A strong will (and/or Leverage, a.k.a The Second Most Fundamental Rule of Contract Negotiation) can defeat the JMTL. Armed with a strong will and/or Leverage, one can shrug off the JMTL and insist that everything is on the table and up for negotiation. Clearly, not everyone is so equipped.

JMTL has long been used in connection with online agreements, such as Terms of Service, Terms of Use, End User License Agreements and similar agreements. Recently, Adobe was discovered using a built in JMTL in their EULA for the Photoshop Express web service. The EULA is presented as a standard agreement and so users click right through, often oblivious to the deal they’ve just struck with a website provider. I’m sure countless users clicked right through Adobe’s EULA, failing to read the following:

Use of Your Content. Adobe does not claim ownership of Your Content. However, with respect to Your Content that you submit or make available for inclusion on publicly accessible areas of the Services, you grant Adobe a worldwide, royalty-free, nonexclusive, perpetual, irrevocable, and fully sublicensable license to use, distribute, derive revenue or other remuneration from, reproduce, modify, adapt, publish, translate, publicly perform and publicly display such Content (in whole or in part) and to incorporate such Content into other Materials or works in any format or medium now known or later developed.
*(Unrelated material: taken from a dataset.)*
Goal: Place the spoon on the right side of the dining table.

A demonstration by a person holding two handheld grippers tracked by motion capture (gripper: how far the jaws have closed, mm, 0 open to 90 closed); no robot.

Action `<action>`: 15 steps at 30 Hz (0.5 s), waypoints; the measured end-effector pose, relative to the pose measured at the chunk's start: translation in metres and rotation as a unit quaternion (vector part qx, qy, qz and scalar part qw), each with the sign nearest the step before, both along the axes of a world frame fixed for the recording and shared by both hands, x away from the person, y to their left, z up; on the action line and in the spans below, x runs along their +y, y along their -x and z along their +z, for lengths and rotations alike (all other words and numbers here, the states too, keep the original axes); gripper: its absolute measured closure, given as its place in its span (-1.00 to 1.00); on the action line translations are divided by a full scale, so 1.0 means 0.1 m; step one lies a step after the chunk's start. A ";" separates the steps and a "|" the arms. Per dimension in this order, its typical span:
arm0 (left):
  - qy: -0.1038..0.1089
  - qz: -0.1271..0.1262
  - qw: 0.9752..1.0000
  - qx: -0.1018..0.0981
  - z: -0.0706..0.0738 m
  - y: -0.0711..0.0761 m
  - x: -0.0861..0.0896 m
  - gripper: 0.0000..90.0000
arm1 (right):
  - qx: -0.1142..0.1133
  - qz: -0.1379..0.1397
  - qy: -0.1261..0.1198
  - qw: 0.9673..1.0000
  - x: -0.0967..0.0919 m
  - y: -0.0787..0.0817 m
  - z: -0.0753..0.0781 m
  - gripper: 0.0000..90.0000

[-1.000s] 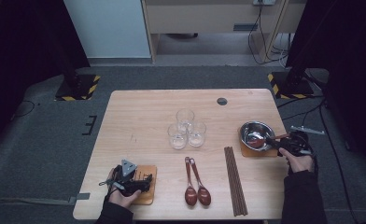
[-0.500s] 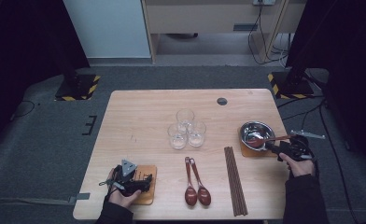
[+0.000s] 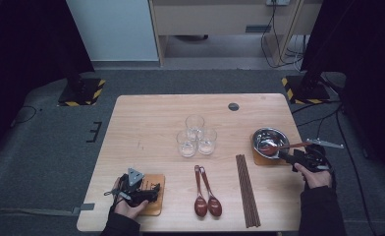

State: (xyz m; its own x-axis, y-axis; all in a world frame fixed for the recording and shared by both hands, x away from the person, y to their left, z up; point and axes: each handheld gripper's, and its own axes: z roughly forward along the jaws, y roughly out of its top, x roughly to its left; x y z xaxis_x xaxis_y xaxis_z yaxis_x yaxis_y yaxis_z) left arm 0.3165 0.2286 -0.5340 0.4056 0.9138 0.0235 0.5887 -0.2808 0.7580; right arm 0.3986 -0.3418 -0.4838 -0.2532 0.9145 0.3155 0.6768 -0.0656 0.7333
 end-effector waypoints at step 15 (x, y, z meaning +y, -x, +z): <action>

Wow! Great deal for Adobe, bad deal for users. Adobe gets to use your content for free and make money from it without paying you a dime. Chalk one up for the power of the JMTL. Wait! Not so fast! Some strong willed, careful readers fended off Adobe’s JMTL and complained. Adobe responded by changing their EULA.

Yes, the use of “boilerplate” is a powerful force for neutralizing a contract party. It has been studied in depth, which may surprise many of you. For an in-depth analysis of boilerplate, I heartily recommend “The Strategy of Boilerplate” by Robert B. Ahdieh (Michigan Law Review, Vol. 104, p. 1033, 2006 Available at SSRN: http://ssrn.com/abstract=907414). The use of “boilerplate” continues largely because bargainers place precedent and convention ahead of their best contracting interests. To make this point, Ahdieh’s article begins with a powerful quote from Thomas Schelling, the Nobel Prize winning master of bargaining and negotiating behavior:

Precedent seems to exercise an influence that greatly exceeds its logical importance or legal force. . . .Sometimes, to be sure, there is a reason for a measure of uniformity, and sometimes there is enough similarity in the circumstances to explain similar outcomes; but more often it seems that there is simply no heart left in the bargaining when it takes place under the shadow of some dramatic and conspicuous precedent.”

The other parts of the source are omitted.